Saturday, February 18, 2012

Saving Disk Space; Finding Types of Files to Shrink

I wanted to save drive space.  The first line of attack was to use a freeware program to find large files.  Among the various possibilitiesWinDirStat, TreeSize, and SpaceSniffer seemed to be the most positively reviewed and/or familiar to me.  Among those three, TreeSize and WinDirStat used a directory listing to indicate the largest folders, while SpaceSniffer and WinDirStat used a graphic approach to highlight large individual files.  In other words, WinDirStat offered both.  The graphic approach led me to multiple space-saving solutions faster than the TreeSize approach.  Between the two graphic progams, I found SpaceSniffer's graphic presentation more readable and zoomable than that of WinDirStat, except that WinDirStat made it easier to tell, right from the start, whether a folder was large because it had many small or few large files.  SpaceSniffer also offered a full right-click Windows Explorer context menu, while the right-click options in WinDirStat were more limited.

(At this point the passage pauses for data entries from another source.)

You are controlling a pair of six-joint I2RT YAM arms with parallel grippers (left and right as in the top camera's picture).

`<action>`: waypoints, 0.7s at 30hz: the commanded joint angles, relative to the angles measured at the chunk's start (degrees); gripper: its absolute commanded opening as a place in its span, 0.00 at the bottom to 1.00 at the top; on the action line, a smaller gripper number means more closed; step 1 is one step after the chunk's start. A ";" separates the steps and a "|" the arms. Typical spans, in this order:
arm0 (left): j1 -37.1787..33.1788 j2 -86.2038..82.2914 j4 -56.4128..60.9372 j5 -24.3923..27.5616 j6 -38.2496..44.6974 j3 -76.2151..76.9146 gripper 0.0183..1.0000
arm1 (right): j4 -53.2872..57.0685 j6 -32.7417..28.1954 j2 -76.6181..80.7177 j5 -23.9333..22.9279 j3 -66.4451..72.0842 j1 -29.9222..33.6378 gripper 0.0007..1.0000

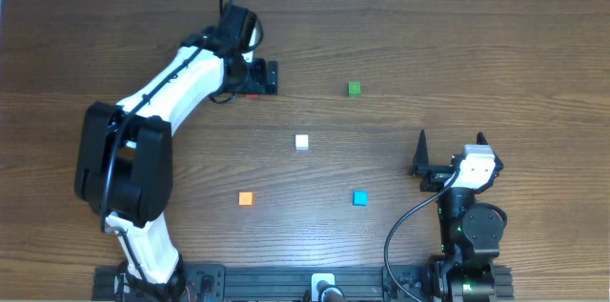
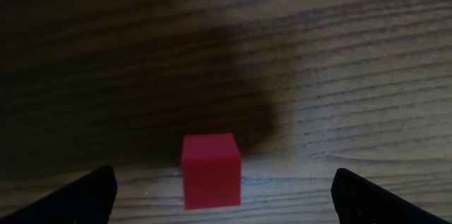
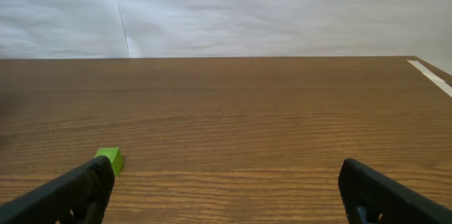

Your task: Stack Cubes

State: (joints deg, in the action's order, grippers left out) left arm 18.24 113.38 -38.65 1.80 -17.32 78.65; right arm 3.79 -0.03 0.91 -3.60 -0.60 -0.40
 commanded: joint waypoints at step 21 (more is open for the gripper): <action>0.28 3.76 0.28 -4.48 -1.38 1.18 0.67 | 0.09 -0.04 -0.28 -0.74 0.28 0.37 0.99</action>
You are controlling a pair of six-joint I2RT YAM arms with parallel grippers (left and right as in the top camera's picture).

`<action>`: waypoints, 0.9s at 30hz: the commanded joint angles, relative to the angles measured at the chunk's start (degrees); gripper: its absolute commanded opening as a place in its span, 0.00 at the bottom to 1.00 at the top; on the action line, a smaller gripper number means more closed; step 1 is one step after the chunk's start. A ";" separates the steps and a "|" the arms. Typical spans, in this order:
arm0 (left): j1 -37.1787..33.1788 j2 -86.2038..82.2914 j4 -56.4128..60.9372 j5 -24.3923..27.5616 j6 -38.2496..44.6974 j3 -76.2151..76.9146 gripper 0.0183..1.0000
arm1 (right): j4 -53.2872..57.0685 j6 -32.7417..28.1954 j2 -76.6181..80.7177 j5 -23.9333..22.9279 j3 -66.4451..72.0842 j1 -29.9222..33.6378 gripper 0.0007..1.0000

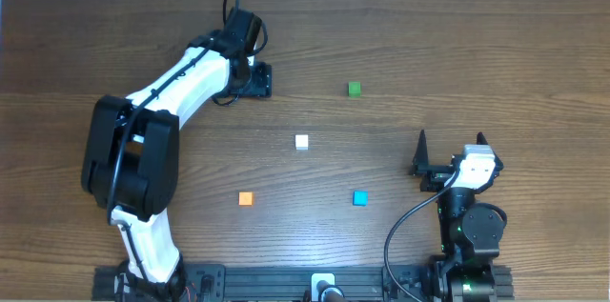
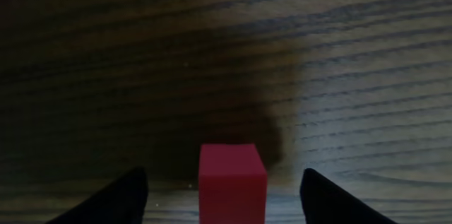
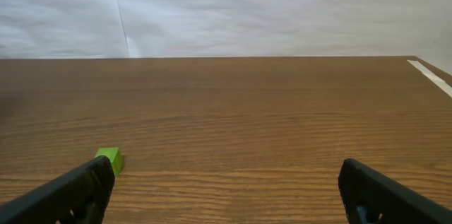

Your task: Stack Cubes

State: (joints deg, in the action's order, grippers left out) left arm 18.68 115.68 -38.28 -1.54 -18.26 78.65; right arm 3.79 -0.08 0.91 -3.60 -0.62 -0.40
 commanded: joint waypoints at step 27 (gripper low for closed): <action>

This sort of program was good for quickly locating large space hogs.  The concept, which I pursued to some extent, was that you would probably free up the most space most quickly by homing in on very large files or folders.  But once I got past the point of being impressed by the graphics, I noticed certain drawbacks.  One was disorientation, especially in SpaceSniffer:  its method of zooming in on a particular folder was not the exact opposite of its method of zooming out.  It seemed like I was coming out by a route different than the one I had gone in on.  So it could be hard to build an intuitive sense of where you were located, with respect to the drive or directory as a whole.  Another drawback was that I could not compare across partitions.  I had to back out and start over, or run a different session of the program, to see clearly that I should be focusing on one drive rather than another.  Another missing dimension of coherence:  file type.  I might never know, from looking at the graphic maps, that I was consistently making PDFs or JPGs that were larger than they needed to be.  Even a grossly large PDF could escape notice when nestled among AVIs ten times its size.  There was also no logging or comparison capability that might alert me to the fact that a certain folder had been growing more rapidly than I would have expected -- or, for that matter, that a certain folder had disappeared since the last time I ran the comparison.

I thought that I might be able to capture the chief benefits of these programs -- that is, their ability to draw attention to large files -- while also adding at least some of those missing ingredients (though admittedly I could not compete with their graphics).  What I wanted, for this purpose, was a simple file list that I could sort according to selected criteria, particularly folder size, file date, file size, and file extension.  This approach seemed likely to require a much larger time investment up front; but once I had the file list, it seemed I would be able to do quite a bit of analysis and revision of files and processes, so as to root out a variety of kinds of disk space waste.  In short, I was seeking a systematic approach that would minimize my preoccupation with the same few large files (which may have had to remain large for good reason), turning my attention instead to other areas where I could make an impact on drive bloat.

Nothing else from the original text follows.